Other articles on the ups and downs of the pursuit of the art of writing can be found on the Weblog from July 2008 on. In the meantime, I hope you find this outline/cautionary tale of a writer’s life entertaining. No doubt it will have more than a few resonances for other members of the writing community, whose careers and writing paths have most likely had their own peculiar turns and twists!

 

Why must that toad, writing, squat on my life?

That Toad Writing

That Toad Writing

image by Paul F Newman: pneuma@ukonline.co.uk

 

 

“ You can’t have YET ANOTHER career incarnation” commented an incredulous old friend.

Oh yes I can.

It is mid-June 2008. After a seven year work sabbatical from 2001, during which amongst other things I wrote two and a half books,  I consider myself to be in the post-career phase of my life. As such, I can do what the hell I like now. So I am having a great deal of fun setting up my very own writer’s website – ably assisted by choreographer, dance teacher and fellow AppleMac devotee, Susan Elena. I intend to run this site for the pleasure, inspiration, information, support and entertainment of fellow writers and readers.

It occurred to me the other day that I’ll have to order some new business cards come the autumn, when the site officially goes live. Currently, it is lurking in a remote corner of cyberspace until Susan and I are ready to promote it. I shall have to invent a new career title to go with the cards. All sensible-ish suggestions considered !

Many years have passed since I last ordered business cards. Two sets, it was then. On one set, I was a professional astrologer and astrology teacher. On the other, a private counsellor and trainer; in those days, I worked under two different names : my own, and my married name. Since I received many referrals from GPs and psychiatrists in my work as a therapist, it was not politic for them to know that I was also an astrologer. No matter how reputable and well trained a professional you are, no matter how often you firmly say that you don’t do newspaper astrology or fortune telling, the word astrologer is not a neutral word. Neither is the label. Neither are the images which it evokes, usually lurid and wildly inaccurate.

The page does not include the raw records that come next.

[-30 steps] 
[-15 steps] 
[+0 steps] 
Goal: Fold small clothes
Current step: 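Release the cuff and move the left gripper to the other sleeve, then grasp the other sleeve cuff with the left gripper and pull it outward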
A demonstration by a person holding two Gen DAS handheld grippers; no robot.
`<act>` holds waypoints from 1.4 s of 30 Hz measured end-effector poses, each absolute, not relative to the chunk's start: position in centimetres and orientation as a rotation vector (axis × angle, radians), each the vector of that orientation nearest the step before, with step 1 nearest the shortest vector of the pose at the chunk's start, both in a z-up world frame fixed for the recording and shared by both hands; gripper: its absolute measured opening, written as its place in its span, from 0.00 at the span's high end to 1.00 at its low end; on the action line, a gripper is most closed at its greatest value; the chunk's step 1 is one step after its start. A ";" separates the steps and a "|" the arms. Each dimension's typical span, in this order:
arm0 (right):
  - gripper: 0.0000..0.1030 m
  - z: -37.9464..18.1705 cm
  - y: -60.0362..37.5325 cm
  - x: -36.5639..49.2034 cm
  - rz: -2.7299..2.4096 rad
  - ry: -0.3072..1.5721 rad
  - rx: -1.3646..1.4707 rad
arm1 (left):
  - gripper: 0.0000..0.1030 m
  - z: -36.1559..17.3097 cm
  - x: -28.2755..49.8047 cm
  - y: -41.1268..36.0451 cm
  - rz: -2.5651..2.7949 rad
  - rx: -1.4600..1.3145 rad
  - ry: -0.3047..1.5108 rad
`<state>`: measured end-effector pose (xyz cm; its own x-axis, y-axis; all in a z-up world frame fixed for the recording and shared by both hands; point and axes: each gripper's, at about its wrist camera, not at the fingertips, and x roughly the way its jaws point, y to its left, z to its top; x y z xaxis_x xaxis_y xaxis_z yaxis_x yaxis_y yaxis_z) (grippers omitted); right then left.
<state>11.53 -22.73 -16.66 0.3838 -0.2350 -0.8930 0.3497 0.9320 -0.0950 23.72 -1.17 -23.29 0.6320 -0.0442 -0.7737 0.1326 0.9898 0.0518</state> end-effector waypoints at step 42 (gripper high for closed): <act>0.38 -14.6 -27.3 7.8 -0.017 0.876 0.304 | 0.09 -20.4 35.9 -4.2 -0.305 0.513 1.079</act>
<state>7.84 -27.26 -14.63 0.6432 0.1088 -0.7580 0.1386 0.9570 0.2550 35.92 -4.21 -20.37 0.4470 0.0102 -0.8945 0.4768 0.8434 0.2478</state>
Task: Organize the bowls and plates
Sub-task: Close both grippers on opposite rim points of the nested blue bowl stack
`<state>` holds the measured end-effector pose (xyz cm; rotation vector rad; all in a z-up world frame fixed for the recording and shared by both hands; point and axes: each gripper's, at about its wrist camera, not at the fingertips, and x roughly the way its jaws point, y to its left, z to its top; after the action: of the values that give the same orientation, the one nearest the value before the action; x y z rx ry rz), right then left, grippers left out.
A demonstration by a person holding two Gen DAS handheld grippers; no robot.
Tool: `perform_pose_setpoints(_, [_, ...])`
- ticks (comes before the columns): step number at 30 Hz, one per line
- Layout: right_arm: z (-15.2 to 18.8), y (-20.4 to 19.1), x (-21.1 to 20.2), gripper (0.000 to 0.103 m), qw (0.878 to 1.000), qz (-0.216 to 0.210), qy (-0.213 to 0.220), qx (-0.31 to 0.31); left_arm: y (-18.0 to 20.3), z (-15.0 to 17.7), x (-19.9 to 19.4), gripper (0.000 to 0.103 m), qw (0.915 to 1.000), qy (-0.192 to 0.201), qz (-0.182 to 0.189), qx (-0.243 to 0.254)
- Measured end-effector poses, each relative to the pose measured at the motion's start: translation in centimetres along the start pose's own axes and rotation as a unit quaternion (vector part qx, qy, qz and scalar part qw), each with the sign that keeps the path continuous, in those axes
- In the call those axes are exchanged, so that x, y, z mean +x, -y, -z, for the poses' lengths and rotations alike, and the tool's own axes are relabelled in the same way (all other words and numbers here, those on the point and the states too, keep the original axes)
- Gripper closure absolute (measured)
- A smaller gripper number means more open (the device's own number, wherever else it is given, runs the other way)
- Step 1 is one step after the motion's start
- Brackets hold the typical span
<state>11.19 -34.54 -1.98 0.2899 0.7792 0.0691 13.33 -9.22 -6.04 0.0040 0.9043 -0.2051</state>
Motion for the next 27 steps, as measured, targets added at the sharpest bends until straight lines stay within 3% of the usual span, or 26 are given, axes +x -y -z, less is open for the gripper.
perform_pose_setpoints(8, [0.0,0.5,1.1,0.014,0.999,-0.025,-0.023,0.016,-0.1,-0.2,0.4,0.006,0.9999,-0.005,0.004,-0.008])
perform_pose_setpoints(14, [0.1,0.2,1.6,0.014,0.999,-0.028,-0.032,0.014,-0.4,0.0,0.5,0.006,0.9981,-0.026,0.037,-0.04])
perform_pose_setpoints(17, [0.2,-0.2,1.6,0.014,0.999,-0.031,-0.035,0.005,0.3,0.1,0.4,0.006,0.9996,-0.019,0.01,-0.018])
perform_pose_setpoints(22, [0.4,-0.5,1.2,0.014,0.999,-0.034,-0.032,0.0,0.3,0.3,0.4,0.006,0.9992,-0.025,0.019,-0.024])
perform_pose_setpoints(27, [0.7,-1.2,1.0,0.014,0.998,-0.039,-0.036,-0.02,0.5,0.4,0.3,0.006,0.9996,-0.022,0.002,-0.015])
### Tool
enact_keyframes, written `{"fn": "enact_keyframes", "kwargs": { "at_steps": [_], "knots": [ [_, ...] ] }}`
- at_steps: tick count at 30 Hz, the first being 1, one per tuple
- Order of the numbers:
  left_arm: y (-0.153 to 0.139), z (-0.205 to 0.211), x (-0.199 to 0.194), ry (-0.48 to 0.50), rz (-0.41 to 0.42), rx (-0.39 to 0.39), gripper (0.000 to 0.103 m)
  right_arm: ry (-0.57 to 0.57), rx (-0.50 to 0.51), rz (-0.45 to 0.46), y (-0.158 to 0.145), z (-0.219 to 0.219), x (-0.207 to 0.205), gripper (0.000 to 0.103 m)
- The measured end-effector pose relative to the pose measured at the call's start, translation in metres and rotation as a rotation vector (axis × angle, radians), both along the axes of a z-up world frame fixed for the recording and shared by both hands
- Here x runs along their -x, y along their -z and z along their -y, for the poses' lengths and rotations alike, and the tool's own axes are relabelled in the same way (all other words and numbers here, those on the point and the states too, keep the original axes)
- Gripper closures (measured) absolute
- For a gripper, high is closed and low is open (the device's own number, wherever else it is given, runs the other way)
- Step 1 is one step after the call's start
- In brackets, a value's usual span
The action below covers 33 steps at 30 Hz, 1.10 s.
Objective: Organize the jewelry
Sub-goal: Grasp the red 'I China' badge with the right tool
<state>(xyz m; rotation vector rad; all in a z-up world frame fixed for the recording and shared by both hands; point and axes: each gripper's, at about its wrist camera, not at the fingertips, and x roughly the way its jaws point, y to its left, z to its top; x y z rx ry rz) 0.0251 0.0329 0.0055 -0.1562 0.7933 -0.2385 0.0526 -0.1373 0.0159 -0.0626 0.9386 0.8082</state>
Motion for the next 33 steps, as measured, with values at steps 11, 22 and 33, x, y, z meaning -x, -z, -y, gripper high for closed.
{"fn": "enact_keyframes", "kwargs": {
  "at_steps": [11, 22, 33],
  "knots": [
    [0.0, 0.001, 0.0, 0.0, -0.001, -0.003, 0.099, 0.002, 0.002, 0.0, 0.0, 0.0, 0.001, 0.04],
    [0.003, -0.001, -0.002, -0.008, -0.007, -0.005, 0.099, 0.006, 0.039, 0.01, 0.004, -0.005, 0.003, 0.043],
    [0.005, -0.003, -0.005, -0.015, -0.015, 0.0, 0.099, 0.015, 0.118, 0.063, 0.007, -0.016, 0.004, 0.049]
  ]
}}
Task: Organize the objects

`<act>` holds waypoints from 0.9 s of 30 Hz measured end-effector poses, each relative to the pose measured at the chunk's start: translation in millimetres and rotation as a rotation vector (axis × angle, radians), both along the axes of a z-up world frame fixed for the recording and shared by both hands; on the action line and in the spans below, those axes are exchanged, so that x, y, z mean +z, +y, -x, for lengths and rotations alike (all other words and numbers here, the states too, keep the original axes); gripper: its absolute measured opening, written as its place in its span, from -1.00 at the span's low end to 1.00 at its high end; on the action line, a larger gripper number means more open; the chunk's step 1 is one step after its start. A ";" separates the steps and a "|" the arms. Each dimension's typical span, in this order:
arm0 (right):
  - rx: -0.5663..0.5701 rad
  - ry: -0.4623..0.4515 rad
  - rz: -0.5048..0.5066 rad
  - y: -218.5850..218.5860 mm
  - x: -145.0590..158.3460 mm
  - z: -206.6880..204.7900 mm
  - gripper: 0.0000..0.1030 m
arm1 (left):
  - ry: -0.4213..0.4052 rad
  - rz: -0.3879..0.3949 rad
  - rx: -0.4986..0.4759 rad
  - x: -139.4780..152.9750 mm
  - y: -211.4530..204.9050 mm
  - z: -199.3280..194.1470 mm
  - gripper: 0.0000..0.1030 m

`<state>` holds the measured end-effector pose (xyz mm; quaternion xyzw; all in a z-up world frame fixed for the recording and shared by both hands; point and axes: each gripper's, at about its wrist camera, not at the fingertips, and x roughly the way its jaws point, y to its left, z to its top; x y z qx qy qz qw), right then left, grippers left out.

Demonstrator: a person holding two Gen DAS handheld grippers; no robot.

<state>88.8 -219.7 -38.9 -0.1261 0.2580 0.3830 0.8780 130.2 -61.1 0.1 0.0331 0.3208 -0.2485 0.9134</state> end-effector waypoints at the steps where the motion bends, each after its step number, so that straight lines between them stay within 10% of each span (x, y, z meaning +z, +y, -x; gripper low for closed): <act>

Other threads woven through those years included some public speaking, radio broadcasting, running ‘Women and Health’ courses for university extra mural departments, being (with a female colleague) the first woman in Scotland to have the nerve to set up assertiveness courses for men only…. One of my last freelance jobs before the sabbatical involved managing the advertising side of an international journal of psychological astrology.

“ Enough, already!” you might think.  Not quite. Those years of freelancing were preceded by almost a decade in social work, latterly in psychiatric hospitals. I obtained my first social work job despite falling out during the interview with a little man who looked like a street sweeper. I told him that I would take the post, if offered, for its interest value despite the rubbish wages. He turned out to be the Director of Social Work for the region….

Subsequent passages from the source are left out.